Aerobic vaginitis (AV) is a condition caused by aerobic bacteria, posing significant risks to women's health, particularly during pregnancy. Misdiagnosis and treatment challenges stem from widespread multidrug-resistant bacteria. This study aimed to diagnose aerobic vaginitis (AV) and assess antibiotic susceptibility patterns of the implicated bacteria in vaginitis among women attending Ahmadu Bello University Teaching Hospital's Obstetrics and Gynecology Clinics in Zaria, Nigeria. A total of 100 high vaginal swab (HVS) samples were collected and subjected to bacterial isolation, identification, and antibiotic susceptibility testing using cultural and biochemical methods, and the agar disc diffusion method, respectively. Results indicated 23% positivity for AV, with the highest prevalence observed in the 41-50 age group (50.0%) and the lowest in the 21-30 age group (7.3%), revealing a significant association between age and AV (p<0.05). While third-trimester pregnant women displayed a higher AV rate (32.0%) than those in their second trimester (0%), no significant association was found between gestational periods and AV (p>0.05). Symptomatically, painful intercourse correlated with a 28.0% AV rate, while vaginal itching showed an 18.5% rate, though lacking a symptom-AV relationship (p>0.05). Notably, condom use during sexual intercourse exhibited a higher AV rate (63.6%) than non-users (18.0%). AV prevalence was notably higher among women with a history of miscarriage (62.5%) compared to those without (15.5%), showing a significant association between risk factors and AV (p<0.05).
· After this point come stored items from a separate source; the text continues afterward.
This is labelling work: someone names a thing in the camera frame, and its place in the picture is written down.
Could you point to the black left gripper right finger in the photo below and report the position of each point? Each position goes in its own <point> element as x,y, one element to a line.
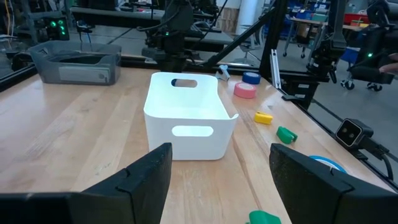
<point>311,193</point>

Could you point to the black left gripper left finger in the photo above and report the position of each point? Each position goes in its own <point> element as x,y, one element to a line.
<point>130,199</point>

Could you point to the light blue tape roll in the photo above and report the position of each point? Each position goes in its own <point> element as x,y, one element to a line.
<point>335,163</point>

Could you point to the green mini stapler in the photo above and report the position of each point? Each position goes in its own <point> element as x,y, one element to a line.
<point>264,217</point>
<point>284,135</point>

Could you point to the yellow mini stapler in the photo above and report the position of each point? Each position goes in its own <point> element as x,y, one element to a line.
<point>263,118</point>

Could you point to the pink tape roll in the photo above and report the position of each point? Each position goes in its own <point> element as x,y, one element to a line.
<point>245,91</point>

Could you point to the pale blue staple remover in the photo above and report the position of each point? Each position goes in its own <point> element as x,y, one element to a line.
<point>223,73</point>

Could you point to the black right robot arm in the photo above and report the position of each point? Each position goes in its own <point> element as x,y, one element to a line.
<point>174,46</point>

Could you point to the dark blue tape roll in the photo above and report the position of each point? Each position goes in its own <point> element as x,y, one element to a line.
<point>251,79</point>

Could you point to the white plastic bin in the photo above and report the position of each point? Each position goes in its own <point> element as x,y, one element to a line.
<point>186,146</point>

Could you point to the black office chair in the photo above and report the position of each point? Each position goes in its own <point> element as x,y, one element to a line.
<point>370,71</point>

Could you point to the person's hand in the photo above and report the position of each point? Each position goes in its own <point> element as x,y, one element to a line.
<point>390,65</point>

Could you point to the dark grey translucent bin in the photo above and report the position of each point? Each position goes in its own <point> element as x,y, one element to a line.
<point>37,62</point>

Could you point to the black computer with green lights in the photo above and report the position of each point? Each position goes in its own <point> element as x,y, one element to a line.
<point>57,29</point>

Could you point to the black table-level camera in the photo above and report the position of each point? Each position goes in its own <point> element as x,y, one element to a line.
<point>351,133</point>

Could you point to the silver aluminium bracket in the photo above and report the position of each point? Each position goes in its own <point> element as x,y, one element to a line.
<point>275,68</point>

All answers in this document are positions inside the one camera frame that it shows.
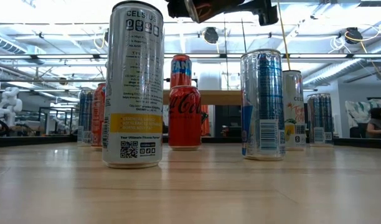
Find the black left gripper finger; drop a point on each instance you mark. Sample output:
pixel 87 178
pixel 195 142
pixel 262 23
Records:
pixel 176 8

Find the red Coca-Cola can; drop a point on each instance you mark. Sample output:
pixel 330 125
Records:
pixel 209 9
pixel 184 124

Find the red Fanta soda can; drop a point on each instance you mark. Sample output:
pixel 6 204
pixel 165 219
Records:
pixel 181 77

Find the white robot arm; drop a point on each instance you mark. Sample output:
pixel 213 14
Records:
pixel 10 104

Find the small white robot arm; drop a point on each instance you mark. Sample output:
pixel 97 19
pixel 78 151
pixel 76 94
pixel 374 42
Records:
pixel 60 124

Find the white Celsius can yellow band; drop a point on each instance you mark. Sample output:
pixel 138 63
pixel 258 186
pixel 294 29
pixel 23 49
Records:
pixel 133 93

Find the silver blue energy drink can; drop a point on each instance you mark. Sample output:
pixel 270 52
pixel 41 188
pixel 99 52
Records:
pixel 262 109
pixel 319 118
pixel 84 118

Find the white Celsius can tropical print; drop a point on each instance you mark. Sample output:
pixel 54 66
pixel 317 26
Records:
pixel 294 109

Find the orange cloth panel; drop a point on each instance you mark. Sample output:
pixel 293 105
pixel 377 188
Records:
pixel 205 121

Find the white teal leaf-print cloth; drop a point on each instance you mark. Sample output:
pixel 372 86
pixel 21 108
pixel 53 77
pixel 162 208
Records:
pixel 360 112

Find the person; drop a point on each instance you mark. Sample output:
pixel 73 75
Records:
pixel 377 124

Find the grey ventilation duct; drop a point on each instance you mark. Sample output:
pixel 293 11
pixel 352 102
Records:
pixel 7 43

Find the black aluminium table frame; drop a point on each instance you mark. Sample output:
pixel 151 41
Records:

Klebsiella species (47.8%) and Escherichia coli (30.4%) were the primary AV-associated bacteria, with Klebsiella spp. showing high resistance to Ceftriaxone and Ampicillin (100%). These findings underscore the importance of accurate AV diagnosis to avert adverse outcomes like miscarriage and postpartum complications and highlight the need to reconsider Ceftriaxone and Ampicillin usage in AV treatment.